La muestra arranca con siete dibujos de Lorca, entre los que destaca el retrato que hizo a Dalí en 1927. Y sigue con paisajes de pintores de la Escuela de Vallecas: de Alberto, Benjamín Palencia, José Moreno Villa… Otra de las secciones muestra los trabajos de los artistas más claramente dalinianos, desde Massanet hasta Ángel Planells pasando por José Caballero, Juan Ismael, Mariano Andreu, Esteban Francés o José María Ucelay.

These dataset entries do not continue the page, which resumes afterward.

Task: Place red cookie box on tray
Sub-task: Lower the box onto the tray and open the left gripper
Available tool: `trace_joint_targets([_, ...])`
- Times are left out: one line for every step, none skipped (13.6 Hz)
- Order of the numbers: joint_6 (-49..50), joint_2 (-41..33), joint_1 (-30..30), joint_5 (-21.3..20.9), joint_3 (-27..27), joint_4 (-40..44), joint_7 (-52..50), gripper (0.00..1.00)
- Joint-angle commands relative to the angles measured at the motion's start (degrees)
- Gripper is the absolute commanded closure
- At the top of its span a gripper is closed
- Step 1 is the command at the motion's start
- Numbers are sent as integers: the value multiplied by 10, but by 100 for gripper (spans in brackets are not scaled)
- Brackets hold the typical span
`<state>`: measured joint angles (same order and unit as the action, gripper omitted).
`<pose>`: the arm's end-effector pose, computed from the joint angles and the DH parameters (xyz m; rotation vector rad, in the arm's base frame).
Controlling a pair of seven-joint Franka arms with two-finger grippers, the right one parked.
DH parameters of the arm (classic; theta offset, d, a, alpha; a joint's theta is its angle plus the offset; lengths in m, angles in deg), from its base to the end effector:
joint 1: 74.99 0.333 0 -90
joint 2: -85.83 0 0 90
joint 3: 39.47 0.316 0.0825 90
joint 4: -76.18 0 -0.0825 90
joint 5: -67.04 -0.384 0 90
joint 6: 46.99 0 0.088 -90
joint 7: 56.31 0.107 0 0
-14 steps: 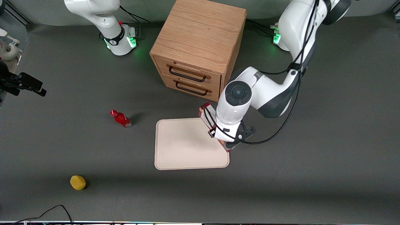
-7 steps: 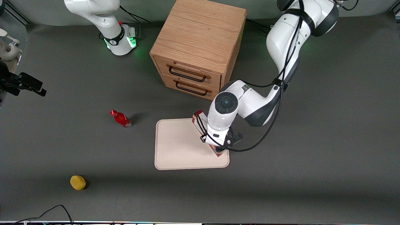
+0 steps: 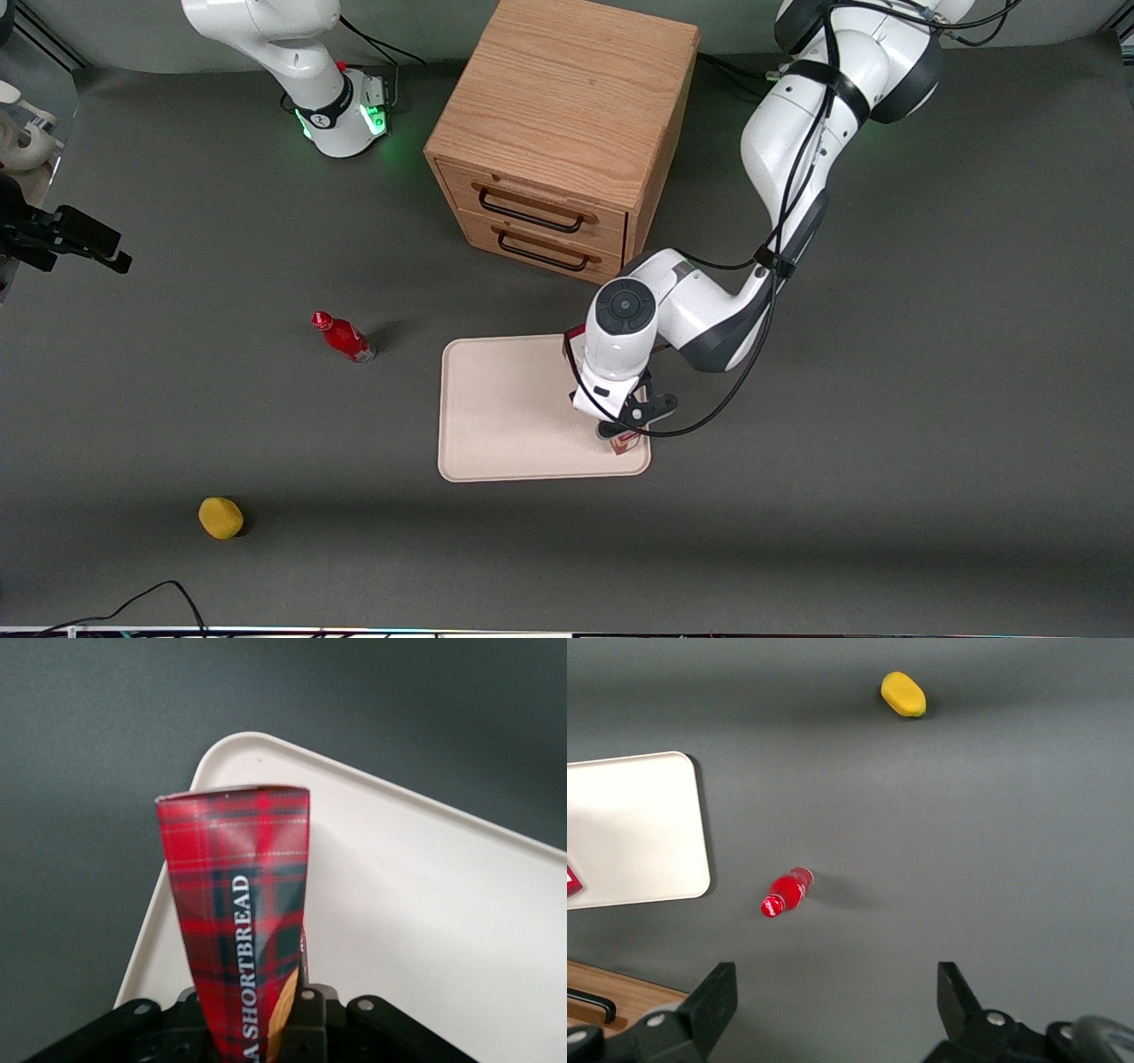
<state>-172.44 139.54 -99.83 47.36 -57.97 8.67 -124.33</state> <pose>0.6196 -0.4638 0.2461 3.0048 0.5897 0.1523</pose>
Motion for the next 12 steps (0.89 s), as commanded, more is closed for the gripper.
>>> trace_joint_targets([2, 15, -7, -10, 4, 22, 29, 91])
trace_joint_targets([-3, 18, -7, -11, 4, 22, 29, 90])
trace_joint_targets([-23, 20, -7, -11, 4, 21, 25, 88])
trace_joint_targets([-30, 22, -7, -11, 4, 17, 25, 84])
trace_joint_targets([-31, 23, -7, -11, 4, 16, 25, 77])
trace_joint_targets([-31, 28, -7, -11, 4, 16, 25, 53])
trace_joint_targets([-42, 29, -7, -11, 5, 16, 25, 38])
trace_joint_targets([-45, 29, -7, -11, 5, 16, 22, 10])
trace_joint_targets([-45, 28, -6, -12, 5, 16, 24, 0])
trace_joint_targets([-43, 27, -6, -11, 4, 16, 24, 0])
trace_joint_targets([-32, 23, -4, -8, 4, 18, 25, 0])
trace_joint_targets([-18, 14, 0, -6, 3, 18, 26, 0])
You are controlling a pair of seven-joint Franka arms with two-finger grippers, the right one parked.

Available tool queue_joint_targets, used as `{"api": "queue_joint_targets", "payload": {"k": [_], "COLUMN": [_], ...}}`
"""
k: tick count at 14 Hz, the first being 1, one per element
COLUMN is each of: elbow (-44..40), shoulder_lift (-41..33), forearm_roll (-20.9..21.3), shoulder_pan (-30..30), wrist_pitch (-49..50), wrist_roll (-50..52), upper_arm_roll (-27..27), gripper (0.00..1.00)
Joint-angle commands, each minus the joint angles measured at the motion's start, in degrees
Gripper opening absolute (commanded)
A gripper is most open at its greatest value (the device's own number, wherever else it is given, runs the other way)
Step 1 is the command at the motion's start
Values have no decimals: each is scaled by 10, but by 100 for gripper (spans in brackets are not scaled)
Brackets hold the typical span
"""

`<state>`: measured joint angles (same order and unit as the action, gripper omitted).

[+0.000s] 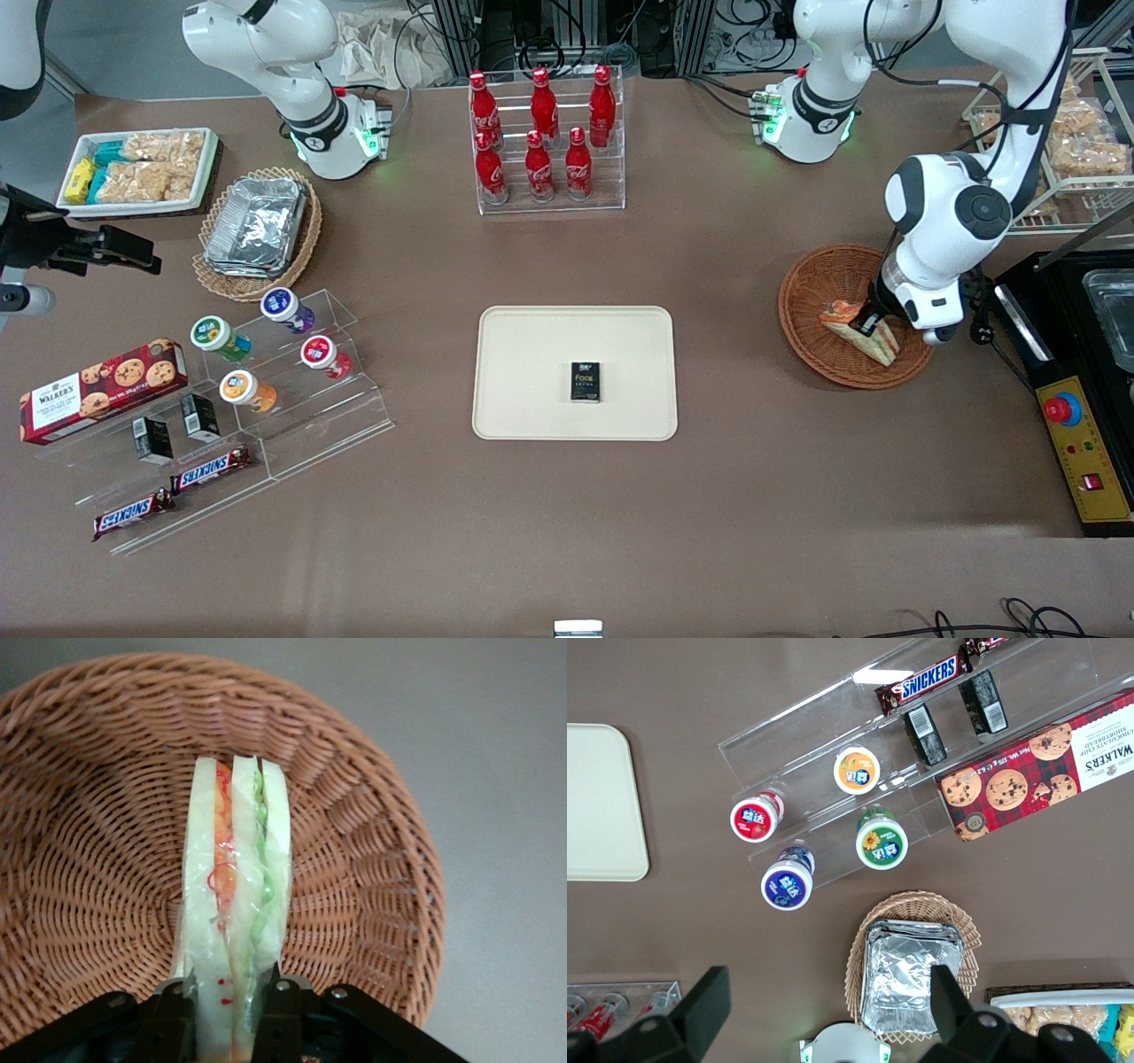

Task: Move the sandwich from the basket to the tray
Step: 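Lower the open left gripper and close it on the sandwich, then lift the sandwich out of the basket with the left gripper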

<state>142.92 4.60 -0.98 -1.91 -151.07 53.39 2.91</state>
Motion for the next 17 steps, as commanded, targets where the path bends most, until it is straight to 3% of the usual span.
{"api": "queue_joint_targets", "payload": {"k": [1, 8, 11, 17], "elbow": [-14, -264, -341, -454], "shoulder_lift": [-41, -43, -43, -15], "forearm_roll": [7, 6, 7, 9], "shoulder_pan": [1, 1, 1, 1], "wrist_pitch": [44, 364, 436, 495], "wrist_roll": [-14, -92, -152, -210], "upper_arm_roll": [4, 13, 21, 126], "gripper": [0, 0, 0, 0]}}
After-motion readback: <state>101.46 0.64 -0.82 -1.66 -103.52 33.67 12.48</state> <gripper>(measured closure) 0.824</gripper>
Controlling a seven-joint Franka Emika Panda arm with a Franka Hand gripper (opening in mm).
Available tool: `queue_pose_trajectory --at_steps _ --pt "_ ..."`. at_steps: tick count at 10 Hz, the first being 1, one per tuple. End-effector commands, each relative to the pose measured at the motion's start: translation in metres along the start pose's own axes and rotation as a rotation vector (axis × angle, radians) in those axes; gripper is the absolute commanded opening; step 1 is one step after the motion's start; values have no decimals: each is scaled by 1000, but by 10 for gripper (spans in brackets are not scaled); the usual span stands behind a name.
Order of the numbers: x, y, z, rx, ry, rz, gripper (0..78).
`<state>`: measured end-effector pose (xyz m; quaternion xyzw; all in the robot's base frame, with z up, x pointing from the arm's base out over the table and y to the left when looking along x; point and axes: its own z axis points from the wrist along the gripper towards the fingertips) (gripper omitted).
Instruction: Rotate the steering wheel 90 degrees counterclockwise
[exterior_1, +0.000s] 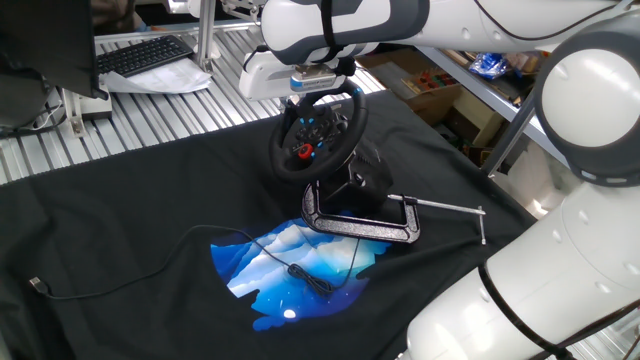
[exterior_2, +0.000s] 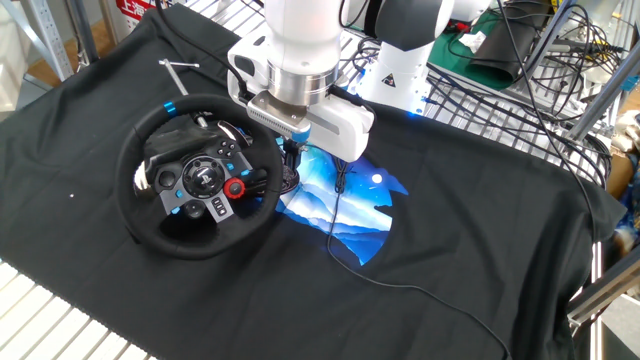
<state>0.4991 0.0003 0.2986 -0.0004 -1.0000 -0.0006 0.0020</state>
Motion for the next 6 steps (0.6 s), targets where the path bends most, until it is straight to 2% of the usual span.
queue_pose_trajectory --at_steps 1,2,6 --pt "0 0 0 -57 -16 200 0" --pt "0 0 0 -40 -18 199 0" --pt "0 0 0 -45 -17 200 0"
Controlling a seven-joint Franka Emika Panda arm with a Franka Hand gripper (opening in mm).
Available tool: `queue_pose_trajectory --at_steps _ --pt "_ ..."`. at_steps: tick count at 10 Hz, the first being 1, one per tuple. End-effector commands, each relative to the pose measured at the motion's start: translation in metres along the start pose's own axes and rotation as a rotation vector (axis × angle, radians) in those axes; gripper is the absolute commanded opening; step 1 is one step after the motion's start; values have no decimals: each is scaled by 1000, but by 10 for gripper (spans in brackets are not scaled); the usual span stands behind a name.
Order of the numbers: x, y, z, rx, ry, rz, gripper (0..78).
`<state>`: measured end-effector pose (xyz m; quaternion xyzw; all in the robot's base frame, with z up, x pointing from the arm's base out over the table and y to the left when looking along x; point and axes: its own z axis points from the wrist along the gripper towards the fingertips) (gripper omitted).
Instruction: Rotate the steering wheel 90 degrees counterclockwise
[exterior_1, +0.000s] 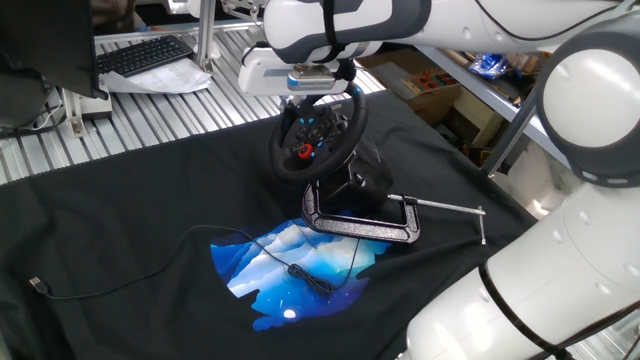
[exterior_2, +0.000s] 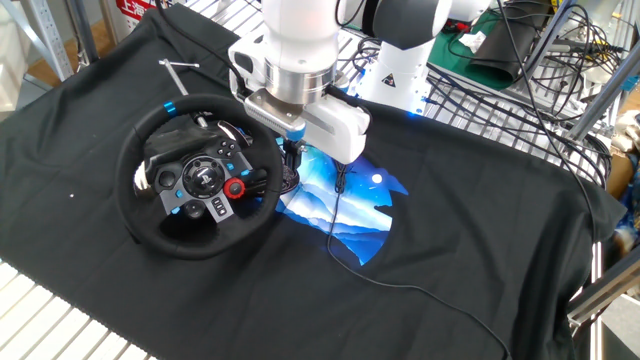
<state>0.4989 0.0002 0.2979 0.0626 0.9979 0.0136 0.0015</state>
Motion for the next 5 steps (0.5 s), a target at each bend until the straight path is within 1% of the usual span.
queue_pose_trajectory --at_steps 1,2,3,5 --pt "0 0 -1 -19 -10 74 0" --pt "0 0 -1 -19 -10 74 0" --pt "0 0 -1 -1 9 63 0" --pt "0 0 -1 14 14 54 0"
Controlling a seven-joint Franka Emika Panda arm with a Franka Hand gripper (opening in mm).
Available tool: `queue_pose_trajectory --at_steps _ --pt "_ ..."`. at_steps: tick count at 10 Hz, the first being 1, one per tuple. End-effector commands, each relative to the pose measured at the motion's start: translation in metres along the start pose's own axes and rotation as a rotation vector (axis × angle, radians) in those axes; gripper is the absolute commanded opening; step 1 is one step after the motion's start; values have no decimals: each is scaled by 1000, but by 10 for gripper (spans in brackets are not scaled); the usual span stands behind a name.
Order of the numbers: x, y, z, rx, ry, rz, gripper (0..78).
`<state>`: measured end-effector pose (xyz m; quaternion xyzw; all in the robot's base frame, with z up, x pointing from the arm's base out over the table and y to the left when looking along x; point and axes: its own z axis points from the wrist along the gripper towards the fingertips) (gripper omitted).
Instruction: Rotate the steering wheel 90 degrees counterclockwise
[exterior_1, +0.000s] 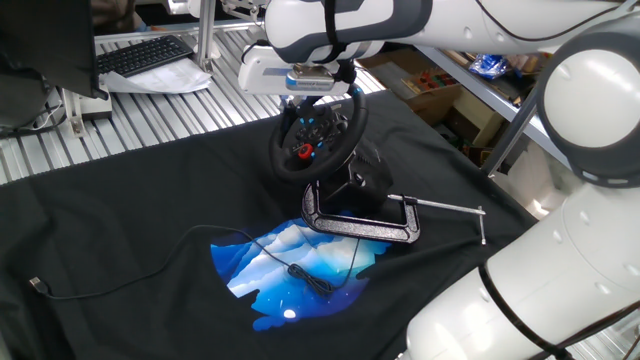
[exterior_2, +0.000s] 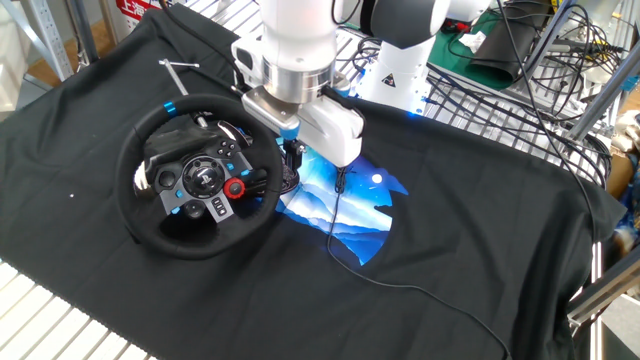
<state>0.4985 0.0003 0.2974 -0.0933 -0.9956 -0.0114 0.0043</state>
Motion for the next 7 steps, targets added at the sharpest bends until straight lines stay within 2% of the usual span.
queue_pose_trajectory --at_steps 1,7 --pt "-1 0 -1 10 4 -13 0" --pt "-1 0 -1 9 0 -23 0"
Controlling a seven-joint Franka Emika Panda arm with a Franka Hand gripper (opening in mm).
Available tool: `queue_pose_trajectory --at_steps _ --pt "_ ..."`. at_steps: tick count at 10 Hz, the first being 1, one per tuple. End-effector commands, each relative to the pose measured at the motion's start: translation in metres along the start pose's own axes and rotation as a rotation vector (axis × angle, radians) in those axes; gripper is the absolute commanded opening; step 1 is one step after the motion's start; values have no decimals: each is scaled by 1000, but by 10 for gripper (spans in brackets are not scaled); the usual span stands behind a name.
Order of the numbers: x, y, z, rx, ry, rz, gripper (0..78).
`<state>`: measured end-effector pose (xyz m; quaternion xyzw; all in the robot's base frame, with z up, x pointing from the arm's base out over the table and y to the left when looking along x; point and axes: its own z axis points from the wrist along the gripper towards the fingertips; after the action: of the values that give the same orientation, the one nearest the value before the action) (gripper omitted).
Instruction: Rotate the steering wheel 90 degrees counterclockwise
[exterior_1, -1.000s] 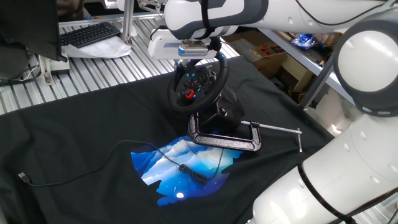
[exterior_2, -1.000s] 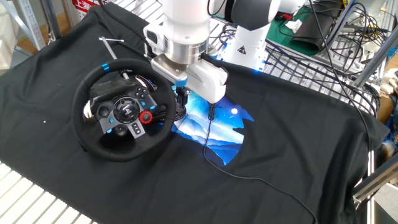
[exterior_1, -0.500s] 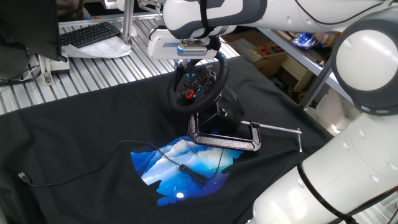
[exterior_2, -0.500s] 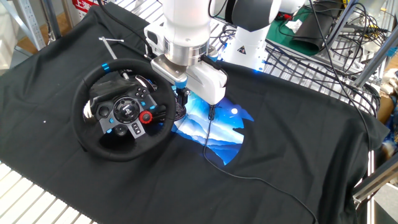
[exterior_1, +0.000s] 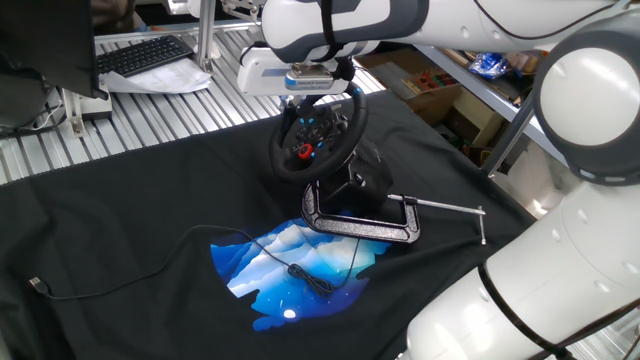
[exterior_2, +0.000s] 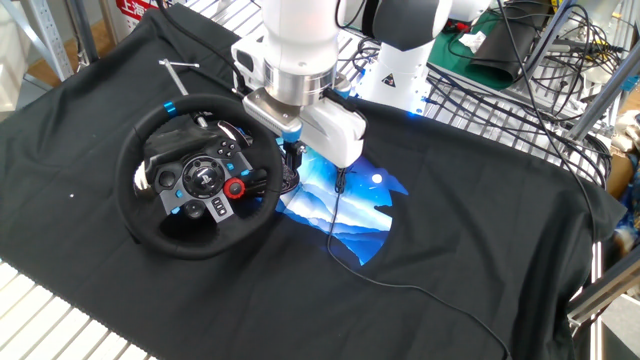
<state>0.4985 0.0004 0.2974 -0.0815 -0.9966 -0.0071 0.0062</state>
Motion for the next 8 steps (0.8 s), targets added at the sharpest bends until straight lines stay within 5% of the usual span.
queue_pose_trajectory --at_steps 1,8 --pt "-1 0 -3 -2 -2 5 0" --pt "-5 -17 -7 -3 -6 -19 0"
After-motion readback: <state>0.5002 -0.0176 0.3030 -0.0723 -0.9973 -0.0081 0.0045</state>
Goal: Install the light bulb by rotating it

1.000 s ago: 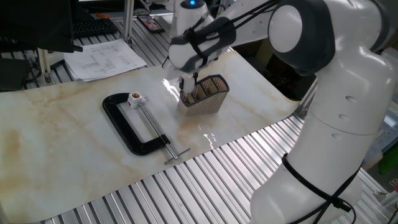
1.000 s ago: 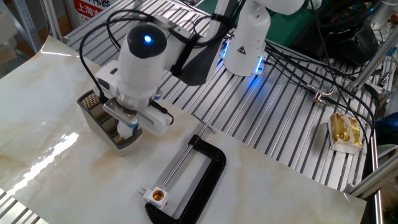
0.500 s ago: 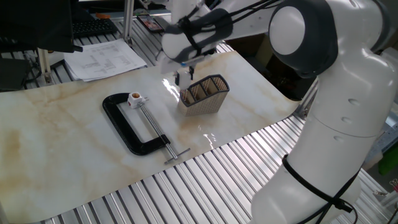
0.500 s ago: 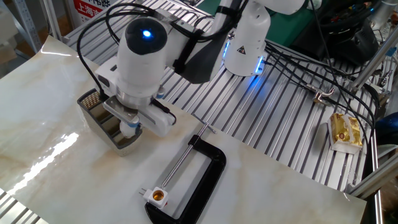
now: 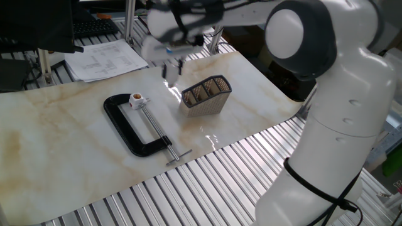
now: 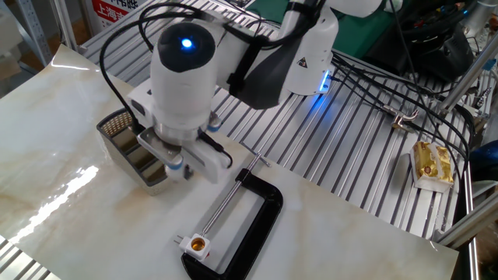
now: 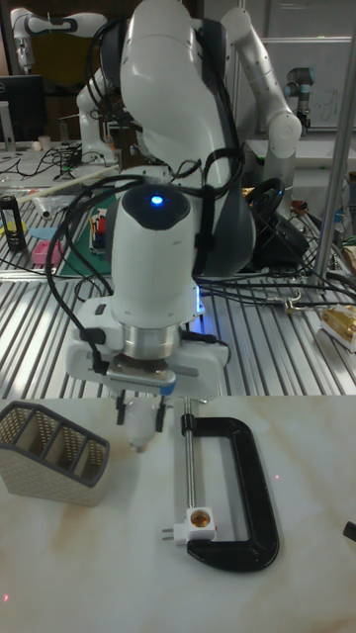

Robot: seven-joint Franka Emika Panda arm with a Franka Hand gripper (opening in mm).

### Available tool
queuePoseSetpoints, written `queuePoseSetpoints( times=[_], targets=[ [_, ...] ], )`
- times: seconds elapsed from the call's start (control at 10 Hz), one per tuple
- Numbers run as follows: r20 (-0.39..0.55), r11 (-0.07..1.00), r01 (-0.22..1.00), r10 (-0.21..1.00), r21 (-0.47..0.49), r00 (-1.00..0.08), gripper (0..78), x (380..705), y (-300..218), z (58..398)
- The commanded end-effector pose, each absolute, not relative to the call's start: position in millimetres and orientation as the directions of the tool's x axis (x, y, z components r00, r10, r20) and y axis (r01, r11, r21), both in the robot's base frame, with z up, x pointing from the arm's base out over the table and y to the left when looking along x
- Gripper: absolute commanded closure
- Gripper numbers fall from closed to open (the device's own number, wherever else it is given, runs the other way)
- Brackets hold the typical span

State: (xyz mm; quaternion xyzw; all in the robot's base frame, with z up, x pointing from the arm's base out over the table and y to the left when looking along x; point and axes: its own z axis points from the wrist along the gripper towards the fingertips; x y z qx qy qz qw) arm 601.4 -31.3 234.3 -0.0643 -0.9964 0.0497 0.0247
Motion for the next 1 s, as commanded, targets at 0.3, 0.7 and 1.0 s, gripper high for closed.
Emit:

La estela del genial surrealista en la escultura se ve en obras de Alberto, Ángel Ferrant, Ramón Marinel y Francisco Lasso. Y el afán por los objetos blandos aparece en Javier Ciria, Luis Fernández y Esteban Francés, entre otros. En el collage es Nicolás Lekuona el que más influencias recibe de Dalí, y en la fotografía se han seleccionado trabajos de Maruja Mallo, Ortiz Echagüe y Dora Maar. «Hay obras muy conocidas pero también hay inéditos», destacó Brihuega.
Luis Miguel Enciso, presidente de la Sociedad Estatal de Conmemoraciones Culturales, organizadora de la exposición, señaló que el Reina Sofía se ha convertido en «el primer hogar del dalinismo». La exposición tiene otro atractivo. El artista Carlos Pazos ha realizado una escultura situada en el patio del museo titulada «Cupito», con referencias al famoso gorila, al muñeco de Michelín y al Tío Gilito. «Este cachivache monumental no es un homenaje a Dalí, sino un acercamiento de un mitómato empedernido», explicó el artista.